Near-infrared spectroscopic study of molecular interaction in ethanol-water mixtures.

Abstract

Given the importance of ethanol-water mixtures in many chemical and biological processes, the molecular interaction in ethanol-water binary system was studied using near-infrared (NIR) spectroscopy. Excess spectra (in form of excess absorption coefficient) and Gaussian fitting were applied to analyze low concentration ethanol-water mixtures, ranging from 0 to 10% (v/v). With the knowledge of aquaphotomics, six kinds of water species were identified for 0-10% ethanol-water system, and it was indicated that water can be a sensitive probe for analyzing the structural changes and the interactions in the solutions.
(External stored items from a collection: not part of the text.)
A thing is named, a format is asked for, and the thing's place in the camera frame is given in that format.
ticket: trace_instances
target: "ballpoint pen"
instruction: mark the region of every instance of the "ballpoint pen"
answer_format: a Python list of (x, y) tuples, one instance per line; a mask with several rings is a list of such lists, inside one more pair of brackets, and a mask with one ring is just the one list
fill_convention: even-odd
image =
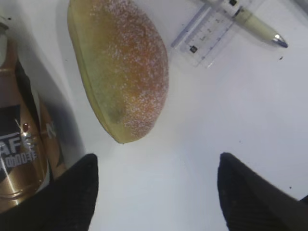
[(237, 0), (207, 0), (212, 5), (220, 4), (224, 13), (230, 16), (238, 25), (264, 41), (273, 42), (284, 48), (288, 47), (283, 37), (268, 24), (257, 18), (243, 7)]

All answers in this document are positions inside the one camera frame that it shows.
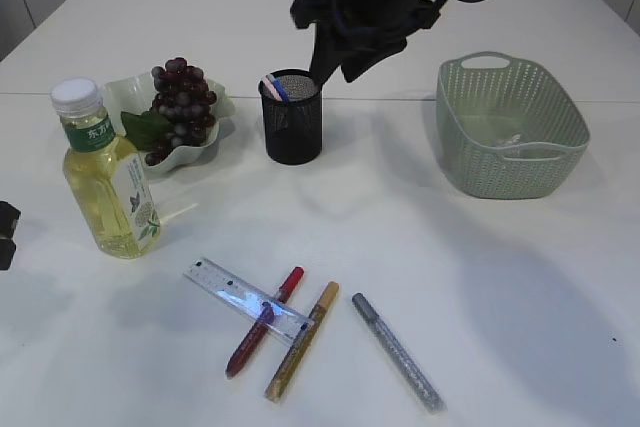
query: red marker
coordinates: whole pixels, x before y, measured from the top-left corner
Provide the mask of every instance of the red marker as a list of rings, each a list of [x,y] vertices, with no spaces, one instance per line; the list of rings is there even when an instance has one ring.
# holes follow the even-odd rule
[[[280,286],[280,288],[278,289],[278,293],[275,296],[276,300],[282,302],[283,304],[286,303],[293,293],[293,290],[296,288],[296,285],[298,285],[298,282],[300,282],[303,274],[304,270],[302,269],[302,267],[296,267],[295,269],[293,269],[293,271],[289,274],[289,277],[287,277],[287,280],[285,280],[282,286]],[[269,322],[269,315],[273,315],[273,311],[270,308],[265,309],[261,316],[265,317],[264,319],[262,319],[263,322]],[[232,378],[242,370],[244,365],[253,354],[253,351],[256,350],[256,347],[258,347],[258,345],[262,341],[262,338],[267,333],[267,330],[267,326],[262,322],[256,322],[255,324],[253,324],[253,327],[251,327],[249,333],[245,336],[244,339],[242,339],[242,342],[240,342],[240,345],[231,356],[231,359],[229,359],[226,370],[228,379]]]

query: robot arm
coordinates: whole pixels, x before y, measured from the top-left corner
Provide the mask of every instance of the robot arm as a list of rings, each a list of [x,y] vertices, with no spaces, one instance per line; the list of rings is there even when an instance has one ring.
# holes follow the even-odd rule
[[[323,85],[338,67],[346,81],[353,82],[381,60],[402,52],[407,36],[431,28],[447,1],[294,0],[291,16],[299,29],[316,24],[310,72]]]

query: white bowl
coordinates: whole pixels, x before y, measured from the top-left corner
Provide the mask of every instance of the white bowl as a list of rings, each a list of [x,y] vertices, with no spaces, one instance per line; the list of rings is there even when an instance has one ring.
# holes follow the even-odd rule
[[[202,155],[202,152],[216,141],[220,132],[220,122],[231,117],[236,109],[233,102],[225,94],[225,89],[222,85],[209,79],[207,79],[207,84],[209,84],[209,90],[212,90],[218,96],[216,103],[211,106],[211,113],[216,117],[216,123],[207,135],[207,142],[199,147],[181,145],[157,165],[151,166],[143,162],[147,170],[156,174],[166,174],[179,165],[190,164],[197,160]],[[153,77],[150,73],[105,84],[102,87],[104,106],[109,112],[111,123],[116,132],[120,135],[126,134],[120,120],[120,112],[142,114],[149,110],[156,94],[157,91],[153,86]],[[146,152],[141,152],[141,154],[144,158]]]

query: white table
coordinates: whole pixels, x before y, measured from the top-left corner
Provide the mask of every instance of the white table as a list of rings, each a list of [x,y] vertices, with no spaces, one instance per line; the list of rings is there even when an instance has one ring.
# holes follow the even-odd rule
[[[182,54],[255,97],[265,73],[309,65],[313,30],[295,29],[292,1],[68,0],[0,63],[0,92],[45,93],[73,75],[104,83]],[[452,1],[403,54],[352,85],[336,75],[324,94],[429,98],[442,62],[481,50],[540,62],[577,101],[640,102],[640,39],[601,0]]]
[[[236,105],[209,163],[154,180],[163,237],[124,262],[93,245],[47,97],[0,95],[1,196],[23,210],[0,275],[3,425],[638,425],[640,104],[580,104],[587,154],[524,202],[447,182],[432,103],[325,101],[323,153],[295,168],[266,156],[259,101]],[[282,405],[262,397],[286,352],[275,338],[226,380],[250,324],[181,277],[199,255],[269,291],[306,267],[302,312],[341,284]],[[448,414],[412,397],[350,305],[358,291]]]

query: black mesh pen holder
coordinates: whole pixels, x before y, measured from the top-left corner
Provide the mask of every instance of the black mesh pen holder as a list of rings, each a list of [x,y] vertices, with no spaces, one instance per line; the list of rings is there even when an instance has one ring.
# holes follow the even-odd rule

The excess spectra and two-dimensional (2D) correlation spectroscopy were introduced for high concentration mixtures (10-100%) analysis and found that the intermolecular hydrogen bonding strength between ethanol and water reaches to the maximum at 40% ethanol concentration which may be related to some abnormal properties of alcoholic solutions reported previously. In 40-100% mixtures, ethanol molecules tend to initiate the self-association which leads to the weakening of the interaction between ethanol and water. This paper not only deepens the understanding of the structure and dynamics of alcoholic solution, but also opens a new perspective in molecular interaction analysis in aqueous system by understanding the roles of water.